## Source material
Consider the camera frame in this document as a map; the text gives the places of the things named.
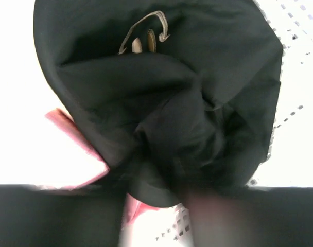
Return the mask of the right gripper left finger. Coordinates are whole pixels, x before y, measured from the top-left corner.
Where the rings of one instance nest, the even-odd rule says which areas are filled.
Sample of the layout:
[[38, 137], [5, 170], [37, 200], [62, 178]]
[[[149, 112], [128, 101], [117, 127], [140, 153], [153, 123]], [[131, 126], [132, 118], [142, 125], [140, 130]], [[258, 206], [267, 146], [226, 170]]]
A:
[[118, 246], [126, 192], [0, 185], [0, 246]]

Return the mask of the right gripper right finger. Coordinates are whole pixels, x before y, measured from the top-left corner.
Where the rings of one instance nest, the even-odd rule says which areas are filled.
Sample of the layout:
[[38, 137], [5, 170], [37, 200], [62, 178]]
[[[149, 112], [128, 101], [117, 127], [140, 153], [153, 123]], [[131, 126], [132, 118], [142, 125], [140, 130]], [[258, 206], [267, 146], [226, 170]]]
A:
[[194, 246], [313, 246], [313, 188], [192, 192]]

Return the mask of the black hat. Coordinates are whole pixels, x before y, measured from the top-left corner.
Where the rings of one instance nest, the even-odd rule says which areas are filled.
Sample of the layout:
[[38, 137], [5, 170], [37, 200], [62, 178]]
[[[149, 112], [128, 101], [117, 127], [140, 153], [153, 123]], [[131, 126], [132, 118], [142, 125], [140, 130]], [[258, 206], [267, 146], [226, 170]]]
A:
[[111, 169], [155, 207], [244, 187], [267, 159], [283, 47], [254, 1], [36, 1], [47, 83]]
--
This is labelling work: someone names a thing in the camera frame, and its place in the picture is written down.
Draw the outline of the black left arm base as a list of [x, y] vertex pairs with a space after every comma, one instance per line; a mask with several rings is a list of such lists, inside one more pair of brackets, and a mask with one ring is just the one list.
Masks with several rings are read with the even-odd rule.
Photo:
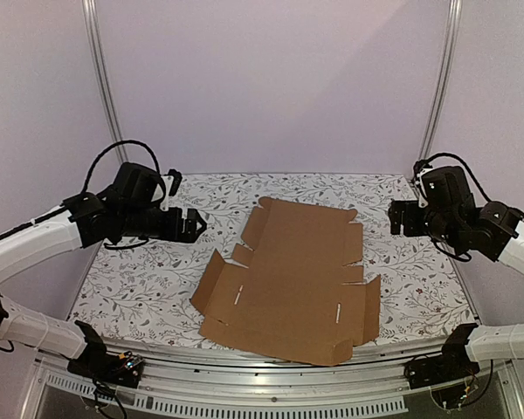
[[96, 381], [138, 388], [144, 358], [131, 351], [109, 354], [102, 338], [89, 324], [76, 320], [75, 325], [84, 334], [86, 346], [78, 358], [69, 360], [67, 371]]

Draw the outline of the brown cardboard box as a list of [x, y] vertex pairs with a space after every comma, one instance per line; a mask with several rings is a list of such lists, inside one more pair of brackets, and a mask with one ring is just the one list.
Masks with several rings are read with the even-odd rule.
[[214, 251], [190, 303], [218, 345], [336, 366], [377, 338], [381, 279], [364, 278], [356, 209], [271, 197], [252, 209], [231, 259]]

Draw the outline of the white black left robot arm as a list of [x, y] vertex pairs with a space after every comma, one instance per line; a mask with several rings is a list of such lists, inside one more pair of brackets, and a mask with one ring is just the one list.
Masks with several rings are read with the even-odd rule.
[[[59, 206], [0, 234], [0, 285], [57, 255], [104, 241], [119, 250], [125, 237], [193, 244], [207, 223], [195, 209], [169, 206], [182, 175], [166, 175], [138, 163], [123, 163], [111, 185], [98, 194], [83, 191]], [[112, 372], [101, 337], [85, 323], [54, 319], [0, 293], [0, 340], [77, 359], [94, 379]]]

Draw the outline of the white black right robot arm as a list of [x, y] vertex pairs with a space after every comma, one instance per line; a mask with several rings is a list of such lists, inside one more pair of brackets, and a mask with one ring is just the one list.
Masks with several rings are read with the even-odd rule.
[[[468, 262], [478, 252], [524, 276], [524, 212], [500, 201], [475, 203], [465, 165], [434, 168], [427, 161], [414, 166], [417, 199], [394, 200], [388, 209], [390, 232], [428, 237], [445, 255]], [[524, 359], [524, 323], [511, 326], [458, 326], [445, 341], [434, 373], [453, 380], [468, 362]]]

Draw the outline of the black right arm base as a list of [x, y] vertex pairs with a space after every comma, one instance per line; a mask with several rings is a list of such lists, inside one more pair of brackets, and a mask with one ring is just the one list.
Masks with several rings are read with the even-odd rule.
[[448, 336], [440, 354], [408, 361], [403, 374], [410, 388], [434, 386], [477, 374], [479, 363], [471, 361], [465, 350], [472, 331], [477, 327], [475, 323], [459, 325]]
* * *
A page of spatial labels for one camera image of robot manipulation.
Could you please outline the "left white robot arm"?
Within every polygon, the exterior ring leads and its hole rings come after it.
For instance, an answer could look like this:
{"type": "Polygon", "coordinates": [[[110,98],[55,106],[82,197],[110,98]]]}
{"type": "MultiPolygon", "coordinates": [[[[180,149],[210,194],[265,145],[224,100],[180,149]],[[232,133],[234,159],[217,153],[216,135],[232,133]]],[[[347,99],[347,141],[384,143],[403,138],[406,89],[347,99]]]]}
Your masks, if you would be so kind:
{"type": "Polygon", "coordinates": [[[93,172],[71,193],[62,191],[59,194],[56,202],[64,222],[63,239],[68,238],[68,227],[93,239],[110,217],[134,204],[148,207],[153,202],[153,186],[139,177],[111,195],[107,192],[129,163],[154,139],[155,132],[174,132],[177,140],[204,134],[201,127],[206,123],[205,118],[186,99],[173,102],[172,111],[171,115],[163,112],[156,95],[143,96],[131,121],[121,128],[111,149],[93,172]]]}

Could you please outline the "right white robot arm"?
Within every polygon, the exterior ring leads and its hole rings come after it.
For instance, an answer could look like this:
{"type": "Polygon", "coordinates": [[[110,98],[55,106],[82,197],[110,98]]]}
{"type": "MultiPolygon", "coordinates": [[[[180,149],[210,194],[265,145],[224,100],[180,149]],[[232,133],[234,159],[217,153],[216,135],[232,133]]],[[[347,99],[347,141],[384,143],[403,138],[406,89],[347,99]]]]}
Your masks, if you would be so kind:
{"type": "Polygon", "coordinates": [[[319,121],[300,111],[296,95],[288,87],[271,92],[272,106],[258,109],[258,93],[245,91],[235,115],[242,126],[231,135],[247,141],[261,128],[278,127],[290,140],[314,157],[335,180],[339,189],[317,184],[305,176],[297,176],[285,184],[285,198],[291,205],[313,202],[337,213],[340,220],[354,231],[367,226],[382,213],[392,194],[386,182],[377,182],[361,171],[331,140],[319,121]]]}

## Work required
Write back word for word every line in the entries above from the one with "Draw the outline of the black left" to the one with "Draw the outline of the white black left", ends included, and none of the pictures.

## Result for this task
Draw the outline of the black left arm base as a list of [x, y] vertex pairs with a space after every comma, one instance per line; a mask with several rings is a list of such lists, inside one more pair of brackets, and a mask with one ring is just the one list.
Masks with several rings are read with the even-odd rule.
Photo:
[[96, 381], [138, 388], [144, 358], [131, 351], [109, 354], [102, 338], [89, 324], [76, 320], [75, 325], [84, 334], [86, 346], [78, 358], [69, 360], [67, 371]]

Draw the outline of the brown cardboard box as a list of [x, y] vertex pairs with a space after every comma, one instance per line; a mask with several rings is a list of such lists, inside one more pair of brackets, and a mask with one ring is just the one list.
Masks with several rings are read with the even-odd rule.
[[214, 251], [190, 303], [218, 345], [336, 366], [377, 338], [381, 279], [364, 278], [356, 209], [271, 197], [252, 209], [231, 259]]

Draw the outline of the white black left robot arm as a list of [x, y] vertex pairs with a space after every comma, one instance per line; a mask with several rings is a list of such lists, inside one more pair of brackets, and a mask with one ring is just the one list.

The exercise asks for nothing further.